My main aim here is to see which members of the list has the value of 1 for all three periods.
If ActionVar[1,1] == 1, that means that I pursue the action.
Additionally, if ActionVar[1,1] == 1, said variable must be 1 as well for the following periods. I can achieve this result with a logical constraint, no problem there. My main problem is that since I am solving this problem for 3 periods, the model is solving the "already decided" variables again for the next period as well, and this performance of the model really drags the solution run to last for more than 1 hour. When I write the model into .mps and .lp files, I get this display for the objective function:
3 C0 + 3 C1 + 3 C2 + 2 C3 + 2 C4 + 2 C5 + 1 C6 + 1 C7 + 1 C8
C0, C1, C2 represent ActionVar[1,1], ActionVar[1,2], ActionVar[1,3]
C3, C4, C5 represent ActionVar[2,1], ActionVar[2,2], ActionVar[2,3]
C6, C7, C8 represent ActionVar[3,1], ActionVar[3,2], ActionVar[3,3]

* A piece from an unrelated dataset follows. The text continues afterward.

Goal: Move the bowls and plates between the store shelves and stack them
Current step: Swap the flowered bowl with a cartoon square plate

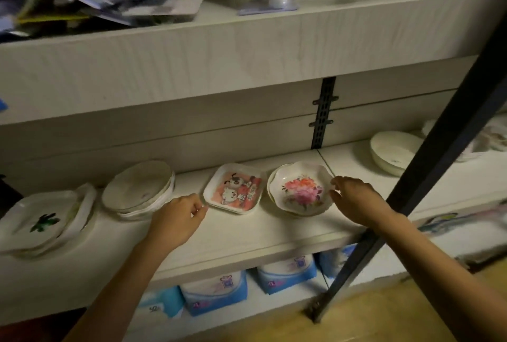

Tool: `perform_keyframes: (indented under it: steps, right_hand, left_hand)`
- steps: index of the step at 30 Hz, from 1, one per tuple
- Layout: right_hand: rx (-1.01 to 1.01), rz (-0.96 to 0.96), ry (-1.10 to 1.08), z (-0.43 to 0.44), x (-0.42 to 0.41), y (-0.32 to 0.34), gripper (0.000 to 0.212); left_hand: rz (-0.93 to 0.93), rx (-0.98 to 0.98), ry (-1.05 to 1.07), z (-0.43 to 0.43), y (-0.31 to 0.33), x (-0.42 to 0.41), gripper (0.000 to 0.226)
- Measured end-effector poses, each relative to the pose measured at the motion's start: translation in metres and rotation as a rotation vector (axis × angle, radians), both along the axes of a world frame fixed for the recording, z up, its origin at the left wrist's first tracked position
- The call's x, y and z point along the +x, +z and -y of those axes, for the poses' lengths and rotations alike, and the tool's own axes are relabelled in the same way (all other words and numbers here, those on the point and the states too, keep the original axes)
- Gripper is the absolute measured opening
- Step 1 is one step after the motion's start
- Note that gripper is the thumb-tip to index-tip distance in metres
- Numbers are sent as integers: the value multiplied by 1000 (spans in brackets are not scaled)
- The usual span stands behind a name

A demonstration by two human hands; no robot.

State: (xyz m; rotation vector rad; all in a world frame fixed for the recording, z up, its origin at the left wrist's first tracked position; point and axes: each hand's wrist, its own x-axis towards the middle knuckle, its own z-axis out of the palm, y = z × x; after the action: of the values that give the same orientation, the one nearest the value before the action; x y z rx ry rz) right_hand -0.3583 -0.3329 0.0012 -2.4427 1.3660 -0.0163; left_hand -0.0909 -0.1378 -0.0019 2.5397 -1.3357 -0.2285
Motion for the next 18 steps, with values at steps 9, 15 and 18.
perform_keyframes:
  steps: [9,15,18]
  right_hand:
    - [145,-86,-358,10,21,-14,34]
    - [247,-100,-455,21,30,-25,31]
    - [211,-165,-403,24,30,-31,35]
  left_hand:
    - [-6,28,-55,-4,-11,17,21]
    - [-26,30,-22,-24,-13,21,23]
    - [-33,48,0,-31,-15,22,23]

As you can see, the coefficients for the C0, C1 and C2 variables are 3, so the model is involving these variables to the solution again. Is there any way that I can reduce every coefficient to 1? I have tried variable slicing, but I think since I have defined the variable as a dict, it gave me an error. I wonder if there's any solution to my problem.
You can see a similar code below. Thanks in advance.
periods = [1,2,3]
decision = [1,2,3]
#Edit forgot to define the model here.
m = Model("Action")
#Defining decision variable
ActionVar = {}
for t in periods:
for i in decision:
ActionVar[t,i] = m.addVar(obj=0, vtype=GRB.BINARY)
#Objective Function
m.setObjective(quicksum([ActionVar[t,i] for t in periods for i in decision]))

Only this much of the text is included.